No cenário atual, a biometria se tornou uma ferramenta popular para autenticação de dispositivos e serviços. Uma pesquisa da Accenture revelou que 73% dos brasileiros já optam por utilizar métodos biométricos, como impressão digital, reconhecimento facial e até voz, para proteger seus aparelhos e contas pessoais. Apesar das camadas adicionais de segurança que esses métodos oferecem, eles não são intransponíveis, e golpistas têm encontrado maneiras sofisticadas de burlá-los, especialmente com o uso de deepfakes, que são manipulações digitais extremamente realistas que enganam sistemas de reconhecimento facial.
Os números são impressionantes: a Juniper Research aponta que mais de 4,2 bilhões de dispositivos móveis já empregam tecnologia biométrica ativa. Mais ainda, estima-se que até 2026, 57% de todas as transações digitais serão validadas por biometria. Este aumento do uso também vê a escalada de técnicas de fraude, onde hackers desenvolvem novos métodos para explorar essas tecnologias emergentes.
Anchises Moraes, especialista em inteligência cibernética, explica que embora a biometria prospere como uma ferramenta de segurança tanto para entidades governamentais quanto privadas, sua evolução também pode servir de munição para cibercriminosos. Os fraudadores começam suas tentativas com o uso de impressoras de alta resolução e vídeos em HD no nível mais básico, mas à medida que os alvos se tornam mais valiosos, práticas mais sofisticadas entram em cena, como a criação de máscaras 3D em látex ou silicone e até o uso de deepfakes ultrarrealistas.

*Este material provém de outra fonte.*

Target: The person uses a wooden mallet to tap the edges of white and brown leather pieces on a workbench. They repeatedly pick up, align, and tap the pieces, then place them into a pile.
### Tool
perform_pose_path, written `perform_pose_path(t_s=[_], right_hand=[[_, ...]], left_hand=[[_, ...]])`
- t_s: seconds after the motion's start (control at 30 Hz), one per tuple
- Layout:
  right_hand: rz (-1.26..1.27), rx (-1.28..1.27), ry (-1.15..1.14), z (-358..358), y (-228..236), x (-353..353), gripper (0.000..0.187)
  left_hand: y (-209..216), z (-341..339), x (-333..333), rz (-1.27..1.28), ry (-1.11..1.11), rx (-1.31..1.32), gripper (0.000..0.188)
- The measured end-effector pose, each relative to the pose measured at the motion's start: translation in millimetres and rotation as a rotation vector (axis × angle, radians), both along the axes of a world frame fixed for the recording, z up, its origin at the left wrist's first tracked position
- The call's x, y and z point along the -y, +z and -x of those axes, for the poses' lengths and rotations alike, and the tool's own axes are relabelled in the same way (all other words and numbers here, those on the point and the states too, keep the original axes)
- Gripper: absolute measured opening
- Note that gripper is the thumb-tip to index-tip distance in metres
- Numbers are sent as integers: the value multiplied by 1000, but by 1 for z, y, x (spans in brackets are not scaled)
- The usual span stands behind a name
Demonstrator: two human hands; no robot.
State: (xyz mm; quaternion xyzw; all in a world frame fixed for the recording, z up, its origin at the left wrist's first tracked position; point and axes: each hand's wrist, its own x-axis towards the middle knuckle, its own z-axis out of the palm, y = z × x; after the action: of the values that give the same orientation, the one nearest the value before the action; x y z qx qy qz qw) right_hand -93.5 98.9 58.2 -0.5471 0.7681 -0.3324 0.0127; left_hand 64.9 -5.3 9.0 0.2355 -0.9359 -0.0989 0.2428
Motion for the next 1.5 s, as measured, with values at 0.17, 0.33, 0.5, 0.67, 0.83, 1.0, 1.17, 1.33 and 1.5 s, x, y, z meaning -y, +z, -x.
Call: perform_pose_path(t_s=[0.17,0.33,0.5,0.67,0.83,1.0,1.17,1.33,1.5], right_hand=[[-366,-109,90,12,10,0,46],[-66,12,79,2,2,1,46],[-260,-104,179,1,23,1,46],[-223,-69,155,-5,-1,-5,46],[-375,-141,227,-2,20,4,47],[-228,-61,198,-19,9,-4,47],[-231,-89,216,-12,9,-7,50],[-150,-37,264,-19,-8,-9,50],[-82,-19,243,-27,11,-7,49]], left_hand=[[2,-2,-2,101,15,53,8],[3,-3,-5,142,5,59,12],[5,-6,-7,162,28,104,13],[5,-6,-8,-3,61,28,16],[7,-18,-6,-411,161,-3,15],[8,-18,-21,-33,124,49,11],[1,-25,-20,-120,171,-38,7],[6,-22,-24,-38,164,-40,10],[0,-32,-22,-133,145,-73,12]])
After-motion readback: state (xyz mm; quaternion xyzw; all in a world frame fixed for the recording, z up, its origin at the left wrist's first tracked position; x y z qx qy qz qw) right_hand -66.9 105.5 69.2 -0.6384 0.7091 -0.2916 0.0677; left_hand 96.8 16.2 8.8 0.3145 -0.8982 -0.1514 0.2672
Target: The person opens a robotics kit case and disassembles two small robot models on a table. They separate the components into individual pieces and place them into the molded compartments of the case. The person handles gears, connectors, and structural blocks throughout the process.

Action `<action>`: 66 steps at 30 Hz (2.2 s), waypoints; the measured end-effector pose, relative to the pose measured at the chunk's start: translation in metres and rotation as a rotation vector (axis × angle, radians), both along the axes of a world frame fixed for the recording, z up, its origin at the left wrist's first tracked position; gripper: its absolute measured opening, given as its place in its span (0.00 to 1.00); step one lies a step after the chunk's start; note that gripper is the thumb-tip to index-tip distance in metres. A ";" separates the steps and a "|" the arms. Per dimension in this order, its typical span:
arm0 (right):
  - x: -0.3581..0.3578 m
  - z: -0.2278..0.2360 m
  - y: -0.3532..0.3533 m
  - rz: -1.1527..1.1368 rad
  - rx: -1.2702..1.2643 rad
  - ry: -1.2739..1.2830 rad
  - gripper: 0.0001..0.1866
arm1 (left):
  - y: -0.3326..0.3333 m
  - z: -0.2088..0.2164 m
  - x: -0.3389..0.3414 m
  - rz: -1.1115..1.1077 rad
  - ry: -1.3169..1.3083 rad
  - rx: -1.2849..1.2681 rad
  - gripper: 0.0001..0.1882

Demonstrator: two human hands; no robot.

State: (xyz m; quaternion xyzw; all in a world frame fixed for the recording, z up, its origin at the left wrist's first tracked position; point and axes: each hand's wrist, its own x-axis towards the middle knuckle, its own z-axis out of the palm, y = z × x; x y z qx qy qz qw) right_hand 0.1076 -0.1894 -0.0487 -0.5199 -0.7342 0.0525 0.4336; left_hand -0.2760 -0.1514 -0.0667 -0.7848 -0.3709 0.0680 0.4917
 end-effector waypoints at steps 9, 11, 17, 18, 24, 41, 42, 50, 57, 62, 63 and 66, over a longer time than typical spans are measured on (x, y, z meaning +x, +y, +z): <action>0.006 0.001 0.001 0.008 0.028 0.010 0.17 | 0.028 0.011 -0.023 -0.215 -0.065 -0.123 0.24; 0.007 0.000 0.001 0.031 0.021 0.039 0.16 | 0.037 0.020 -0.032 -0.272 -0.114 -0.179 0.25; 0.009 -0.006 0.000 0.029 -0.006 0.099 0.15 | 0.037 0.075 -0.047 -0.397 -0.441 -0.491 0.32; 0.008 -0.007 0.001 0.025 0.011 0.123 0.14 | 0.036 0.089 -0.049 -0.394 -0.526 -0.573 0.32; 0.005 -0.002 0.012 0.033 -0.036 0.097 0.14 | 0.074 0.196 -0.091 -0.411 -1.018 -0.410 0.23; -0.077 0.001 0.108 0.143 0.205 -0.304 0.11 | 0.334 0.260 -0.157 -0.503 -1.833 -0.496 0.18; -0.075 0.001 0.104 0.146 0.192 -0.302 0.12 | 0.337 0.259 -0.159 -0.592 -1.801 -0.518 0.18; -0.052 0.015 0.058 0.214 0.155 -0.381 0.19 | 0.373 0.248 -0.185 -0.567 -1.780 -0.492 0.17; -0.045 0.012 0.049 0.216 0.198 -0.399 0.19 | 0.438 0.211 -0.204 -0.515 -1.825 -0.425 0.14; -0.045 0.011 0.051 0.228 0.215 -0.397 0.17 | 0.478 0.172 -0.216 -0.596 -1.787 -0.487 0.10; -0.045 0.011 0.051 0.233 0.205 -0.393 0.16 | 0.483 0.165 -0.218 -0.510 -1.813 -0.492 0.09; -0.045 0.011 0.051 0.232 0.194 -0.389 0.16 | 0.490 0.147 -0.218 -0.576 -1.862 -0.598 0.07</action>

Casos práticos mostram o perigo real dessa tecnologia nas mãos erradas. Na China, foi registrado um incidente em que um funcionário foi iludido a transferir uma grande soma de dinheiro após ser enganado por um deepfake de seu suposto supervisor. Utilizando vídeos públicos, golpistas conseguiram replicar a voz e aparência do executivo, resultando em um desfalque significativo. Este tipo de fraude representa uma preocupação global crescente, conforme indicado por um relatório da Deloitte, que projeta um prejuízo econômico de R$ 4,5 bilhões no Brasil em decorrência dessas fraudes movidas por inteligência artificial.
Para mitigar esses riscos, empresas de cibersegurança têm investido em sistemas de identificação que utilizam múltiplas camadas de proteção. Soluções multimodais combinam diferentes tipos de dados—como vídeo, áudio e até profundidade—para dificultar a falsificação dos métodos de autenticação. Além disso, começam a empregar desafios dinâmicos, promovendo interações complexas que um imitador não poderia prever ou reproduzir.
A vigilância constante envolve também o monitoramento de vazamentos na dark web, em busca de imagens e informações que possam ser usadas em fraudes futuras. Esteja claro que a atual situação apresenta sinais de uma guerra digital em plena evolução, que prevê muitas batalhas a serem travadas no front da segurança cibernética.